We operate 24x7 around the year, so it is important to keep a constant eye and stay alert on the application health all the time. So tracking metrics related to network, fatal/non-fatal errors, operational metrics each minute is crucial for our workflow. Below, we explained in-depth on how we constantly monitor each of these metrics.

Monitoring Network Metrics:

For tracking network metrics of all mobile applications across Swiggy, we’ve integrated NewRelic which helps in tracking info such as network error rates, traffic, response times for an API call and much more insights real-time as well as historic, provides us with alerting when any metric breaches the threshold, creating custom dashboards for a holistic picture of the application during any timeframe, etc. Below is one of the snapshots of our real-time dashboard which we created for our team to constantly keep an eye on / quickly refer during an ongoing issue.

Real-time dashboard (above are a couple of snapshots only)

Monitoring Fatal/Non-Fatal Errors:

Firebase Crashlytics helps in tracking fatal and non-fatal errors along with recording vital information such as device details, user identity. It stitches firebase analytics data too on the same dashboard for each log making it easier to understand the user journey. It even offers real-time alerting based on velocity configuration through multiple channels (we configured Pager Duty and Slack for the same).

Realtime Monitoring and Debugging of the App

Configurations

For any feature we rollout, we plan to keep a config for turning it on/off, controlling the feature to only a subset of users based on certain properties like the city, zone, os versions, devices etc. Nothing best fits our requirement than the features provided by Firebase Remote Config which gives us the flexibility to modify configs real time based on attributes such as user properties, device info etc.

Firebase remote config dashboard

Stability

As we handle one of the largest delivery fleets across India and process millions of orders daily, it is super important to be stable.

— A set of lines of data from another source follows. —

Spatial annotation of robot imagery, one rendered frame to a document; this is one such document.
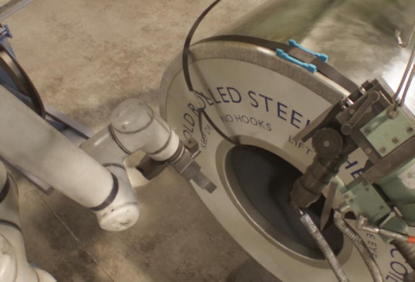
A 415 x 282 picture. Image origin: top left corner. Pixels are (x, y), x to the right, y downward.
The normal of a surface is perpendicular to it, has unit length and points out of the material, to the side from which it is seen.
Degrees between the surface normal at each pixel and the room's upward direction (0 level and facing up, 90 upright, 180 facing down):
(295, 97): 90
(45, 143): 75
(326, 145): 58
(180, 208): 0
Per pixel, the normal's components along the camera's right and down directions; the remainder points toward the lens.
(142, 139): 0.36, 0.68
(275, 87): -0.70, 0.55
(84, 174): 0.86, 0.11
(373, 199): -0.48, 0.19
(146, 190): -0.06, -0.67
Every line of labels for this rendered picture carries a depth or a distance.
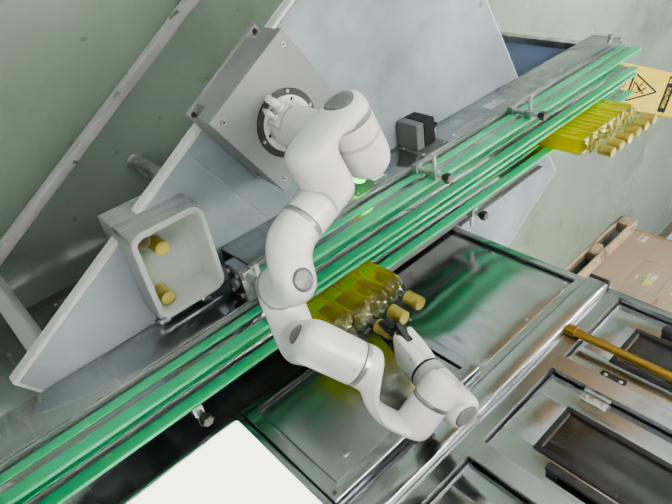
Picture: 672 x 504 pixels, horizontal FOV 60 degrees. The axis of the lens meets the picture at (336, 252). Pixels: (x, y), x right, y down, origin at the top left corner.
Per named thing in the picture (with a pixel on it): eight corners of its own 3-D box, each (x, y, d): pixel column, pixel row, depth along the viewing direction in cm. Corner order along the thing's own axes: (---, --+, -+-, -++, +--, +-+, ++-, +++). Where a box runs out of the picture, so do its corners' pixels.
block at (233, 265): (231, 293, 143) (247, 305, 139) (221, 263, 138) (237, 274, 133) (242, 286, 145) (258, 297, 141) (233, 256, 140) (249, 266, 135)
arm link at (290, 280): (275, 212, 110) (226, 269, 105) (298, 197, 97) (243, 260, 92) (327, 260, 112) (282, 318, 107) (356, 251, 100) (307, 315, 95)
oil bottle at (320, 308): (286, 308, 149) (342, 346, 135) (282, 291, 146) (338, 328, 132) (303, 297, 152) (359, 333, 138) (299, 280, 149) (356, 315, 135)
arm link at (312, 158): (296, 231, 110) (253, 170, 100) (366, 146, 119) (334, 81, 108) (331, 242, 104) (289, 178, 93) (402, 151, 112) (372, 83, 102)
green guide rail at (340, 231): (256, 273, 137) (276, 287, 132) (255, 270, 137) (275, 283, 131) (620, 47, 222) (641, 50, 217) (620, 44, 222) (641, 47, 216)
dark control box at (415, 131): (397, 145, 175) (418, 151, 170) (394, 120, 171) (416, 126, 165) (415, 134, 179) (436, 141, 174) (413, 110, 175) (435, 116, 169)
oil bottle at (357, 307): (304, 297, 152) (360, 333, 138) (300, 281, 149) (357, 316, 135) (320, 286, 155) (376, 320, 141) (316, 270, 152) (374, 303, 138)
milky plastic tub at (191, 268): (146, 306, 135) (163, 322, 130) (110, 227, 122) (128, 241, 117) (208, 270, 144) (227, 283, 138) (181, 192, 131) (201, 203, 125)
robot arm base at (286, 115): (242, 126, 124) (282, 142, 113) (272, 75, 124) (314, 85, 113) (291, 160, 134) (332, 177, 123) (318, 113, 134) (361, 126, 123)
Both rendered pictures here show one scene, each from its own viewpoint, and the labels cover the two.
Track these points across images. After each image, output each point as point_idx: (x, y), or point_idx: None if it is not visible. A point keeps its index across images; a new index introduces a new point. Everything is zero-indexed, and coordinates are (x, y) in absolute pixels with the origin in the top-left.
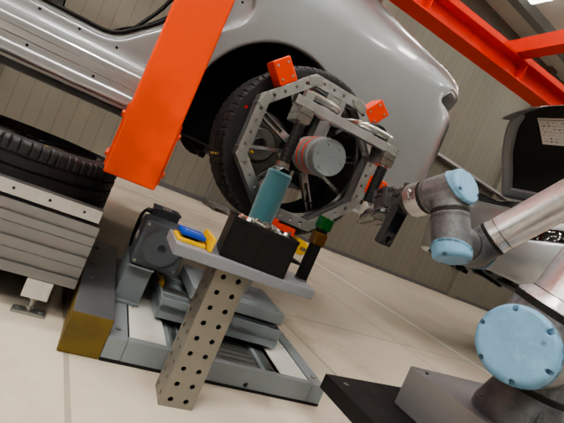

So, to mitigate any risk while adopting from older version to this application, we slowly and steadily rolled out this new application to the entire fleet making changes iteratively based on the inputs collected and in the process improving stability at each update. As we are 100% live to the entire fleet, today our application is stable for 99.9% users. We were able to achieve this by sticking to our core principles, understanding the capabilities of React Native, real-time monitoring in place before GTM (go to market), setting up fallback mechanisms, BCP(business continuity plan) modes during an issue and above all a Super-Duper team handling our app.

Stability of our latest version of the App.

Summary

Overall, we talked about how we designed our new delivery application and addressed major technically challenging aspects. While some of these tech choices may look opinionated like React Native to Native distribution, It was indeed done to leveraging each framework’s core strengths and offerings. Working around each framework’s pain points helped us to get the most out of both worlds. Now, this also aligns with our core engineering principles(The selection criteria of any framework/tech should be based on current and near-future business needs and the customer base). I hope you got to learn a thing or two from this article.

Wait! we are not done yet, Stay tuned for our next article where we will talk about how we are leveraging nearby and BLE beacons for indoor proximity detection.

I’m Narendra from Mobile team at Swiggy. If you’re craving for innovation, join our team before Thanos revives and snaps his finger again. We are hiring!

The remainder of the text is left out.